There is increasing evidence that individual cancer samples are heterogeneous and include subclonal populations and that tumors likely evolve through competition and interaction between different subclones. In the case of CLL, this so called proliferative pool may be the site where acquisition of additional genetic lesions in the clone occur. AID expression is induced through the contact of T and B cells via CD40–CD40L and other interactions, which results from signals received in this particular microenvironment. Our data indicate that the proliferative subset expressing AID and proliferative markers in PB, is the consequence of microenvironment interactions occurring in the specific proliferative CLL centres. As this subset expresses very similar markers to those found by Herishanu et al.10 in the LN, we can speculate that these cells result from the passage into the circulation of the proliferative pool occurring in the LN.

Overall, these new approaches have allowed better understanding of CLL pathophysiology and provided a more effective and rationale criteria for the management of this disease. How do these data help defining treatment in CLL?

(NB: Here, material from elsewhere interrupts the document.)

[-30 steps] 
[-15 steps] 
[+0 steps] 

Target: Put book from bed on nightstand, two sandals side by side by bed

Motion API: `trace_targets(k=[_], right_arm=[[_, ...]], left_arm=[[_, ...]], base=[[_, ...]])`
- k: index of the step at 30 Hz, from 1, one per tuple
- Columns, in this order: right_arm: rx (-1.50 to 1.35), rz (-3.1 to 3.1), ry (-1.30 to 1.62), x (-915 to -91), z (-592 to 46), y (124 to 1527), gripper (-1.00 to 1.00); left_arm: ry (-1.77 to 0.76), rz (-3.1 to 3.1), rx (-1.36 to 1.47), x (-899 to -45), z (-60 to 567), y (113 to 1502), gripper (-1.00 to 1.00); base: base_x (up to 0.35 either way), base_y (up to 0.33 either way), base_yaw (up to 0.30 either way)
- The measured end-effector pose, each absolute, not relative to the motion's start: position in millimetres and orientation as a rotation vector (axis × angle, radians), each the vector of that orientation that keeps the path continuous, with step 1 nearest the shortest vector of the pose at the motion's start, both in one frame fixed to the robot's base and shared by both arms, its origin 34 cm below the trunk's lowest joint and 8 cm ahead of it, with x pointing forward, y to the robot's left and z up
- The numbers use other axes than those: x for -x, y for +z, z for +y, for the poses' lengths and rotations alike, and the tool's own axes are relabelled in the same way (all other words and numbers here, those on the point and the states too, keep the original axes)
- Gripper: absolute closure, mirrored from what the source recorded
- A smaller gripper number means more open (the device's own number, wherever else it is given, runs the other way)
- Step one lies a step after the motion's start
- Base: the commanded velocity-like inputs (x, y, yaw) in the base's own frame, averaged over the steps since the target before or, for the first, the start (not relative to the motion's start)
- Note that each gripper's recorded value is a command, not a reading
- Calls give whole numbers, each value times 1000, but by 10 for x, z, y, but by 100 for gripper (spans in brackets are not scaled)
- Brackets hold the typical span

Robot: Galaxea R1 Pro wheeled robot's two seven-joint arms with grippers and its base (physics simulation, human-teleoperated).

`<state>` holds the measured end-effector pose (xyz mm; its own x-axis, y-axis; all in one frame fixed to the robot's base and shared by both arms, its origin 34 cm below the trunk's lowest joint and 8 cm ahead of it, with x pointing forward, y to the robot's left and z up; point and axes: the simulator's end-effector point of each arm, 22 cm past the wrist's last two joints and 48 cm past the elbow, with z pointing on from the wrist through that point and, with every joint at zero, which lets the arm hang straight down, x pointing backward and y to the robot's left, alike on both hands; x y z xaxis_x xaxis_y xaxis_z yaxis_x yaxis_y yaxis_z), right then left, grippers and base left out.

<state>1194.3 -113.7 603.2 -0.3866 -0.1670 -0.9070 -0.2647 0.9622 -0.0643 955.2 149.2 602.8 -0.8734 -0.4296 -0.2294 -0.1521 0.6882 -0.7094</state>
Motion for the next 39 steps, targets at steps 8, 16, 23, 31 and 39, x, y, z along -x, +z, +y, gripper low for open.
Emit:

Current chemotherapy options are able to obtain complete and long remissions, although relapse ineluctably occurs and a second round of chemotherapy usually results in inferior response. This probably results because we are presently unable to eliminate residual malignant clones located at the LN and bone marrow, which through their interaction with stromal and T cells, receive survival signals and are able to produce new genetic lesions like the 17p or 11q deletion.

Recent results pointing to an important role of BCR and microenvironment signaling in tumor progression may redirect therapeutic options to treatment aiming to selectively attack the proliferative pool existing in this protective microenvironment.